▸ Aim of the task:
Search the entries below for the word "with" and copy each line that has it.

Source records
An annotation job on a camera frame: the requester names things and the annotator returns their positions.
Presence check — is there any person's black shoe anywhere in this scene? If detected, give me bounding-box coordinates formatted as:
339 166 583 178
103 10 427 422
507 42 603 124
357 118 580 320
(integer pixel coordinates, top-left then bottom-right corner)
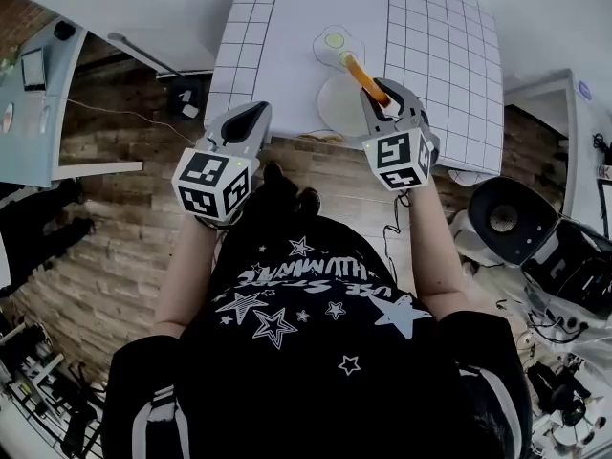
298 186 321 215
262 160 298 196

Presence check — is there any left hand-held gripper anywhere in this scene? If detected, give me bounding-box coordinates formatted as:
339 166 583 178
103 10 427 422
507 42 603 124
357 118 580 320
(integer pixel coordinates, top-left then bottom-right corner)
170 101 273 224

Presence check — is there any person's black star-print shirt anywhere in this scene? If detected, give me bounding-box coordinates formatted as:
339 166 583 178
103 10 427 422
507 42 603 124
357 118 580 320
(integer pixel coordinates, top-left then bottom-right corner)
102 212 535 459

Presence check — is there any white checked tablecloth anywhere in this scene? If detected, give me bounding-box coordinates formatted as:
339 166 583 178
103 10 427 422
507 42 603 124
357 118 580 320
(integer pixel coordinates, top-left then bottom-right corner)
205 0 503 177

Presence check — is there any white robot with black head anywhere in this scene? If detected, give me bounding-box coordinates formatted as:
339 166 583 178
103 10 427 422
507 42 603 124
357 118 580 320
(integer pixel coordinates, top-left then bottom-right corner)
451 177 612 353

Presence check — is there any person's right black shoe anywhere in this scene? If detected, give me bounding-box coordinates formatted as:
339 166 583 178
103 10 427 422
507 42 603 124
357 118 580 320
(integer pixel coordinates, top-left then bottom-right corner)
298 186 321 215

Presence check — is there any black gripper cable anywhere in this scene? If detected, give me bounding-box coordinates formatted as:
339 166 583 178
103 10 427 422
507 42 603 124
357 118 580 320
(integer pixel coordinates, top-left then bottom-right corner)
382 191 413 282

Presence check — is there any thin white floor cable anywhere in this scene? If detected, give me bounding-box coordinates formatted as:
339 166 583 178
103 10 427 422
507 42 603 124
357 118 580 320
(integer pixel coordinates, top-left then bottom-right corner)
61 97 198 146

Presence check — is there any black box with white shapes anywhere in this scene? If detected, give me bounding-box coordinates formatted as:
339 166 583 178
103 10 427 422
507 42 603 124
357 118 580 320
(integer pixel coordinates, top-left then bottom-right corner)
166 83 203 120

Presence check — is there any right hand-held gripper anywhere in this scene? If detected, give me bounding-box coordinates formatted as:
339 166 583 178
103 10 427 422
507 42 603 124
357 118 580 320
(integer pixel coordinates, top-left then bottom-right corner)
361 77 441 193

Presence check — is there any person's left forearm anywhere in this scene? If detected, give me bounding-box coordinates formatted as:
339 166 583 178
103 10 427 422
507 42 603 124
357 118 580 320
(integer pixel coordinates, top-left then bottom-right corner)
155 212 227 339

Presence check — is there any person's right forearm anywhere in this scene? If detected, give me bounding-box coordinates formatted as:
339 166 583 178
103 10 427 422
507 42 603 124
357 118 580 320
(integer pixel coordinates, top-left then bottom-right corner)
405 174 473 325

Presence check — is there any person's left black shoe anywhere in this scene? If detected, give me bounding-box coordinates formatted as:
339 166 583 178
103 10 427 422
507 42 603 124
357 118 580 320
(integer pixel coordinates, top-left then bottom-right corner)
262 160 298 196

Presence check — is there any blue-grey desk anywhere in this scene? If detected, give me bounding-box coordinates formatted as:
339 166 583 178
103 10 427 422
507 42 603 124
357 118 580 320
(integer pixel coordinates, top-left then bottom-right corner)
0 14 144 189

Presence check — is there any white side table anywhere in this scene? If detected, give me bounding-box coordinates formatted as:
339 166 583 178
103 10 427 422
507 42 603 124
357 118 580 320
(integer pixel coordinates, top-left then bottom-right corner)
502 67 594 219

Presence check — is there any white round plate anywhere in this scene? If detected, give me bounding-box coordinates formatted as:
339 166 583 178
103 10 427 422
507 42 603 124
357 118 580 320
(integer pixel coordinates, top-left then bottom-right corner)
317 74 379 136

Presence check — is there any white cabinet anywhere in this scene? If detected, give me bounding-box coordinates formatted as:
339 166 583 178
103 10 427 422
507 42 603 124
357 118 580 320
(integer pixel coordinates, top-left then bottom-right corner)
0 0 250 78

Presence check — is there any tablet with white screen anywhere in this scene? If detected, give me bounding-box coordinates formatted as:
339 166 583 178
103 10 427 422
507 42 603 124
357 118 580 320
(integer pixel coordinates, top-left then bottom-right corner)
19 48 48 93

▸ Answer area:
Presence check — is there any white robot with black head anywhere in this scene? If detected, give me bounding-box coordinates formatted as:
Presence check — is there any black box with white shapes anywhere in this scene? If detected, give me bounding-box coordinates formatted as:
Presence check — is there any tablet with white screen anywhere in this scene? If detected, give me bounding-box coordinates formatted as:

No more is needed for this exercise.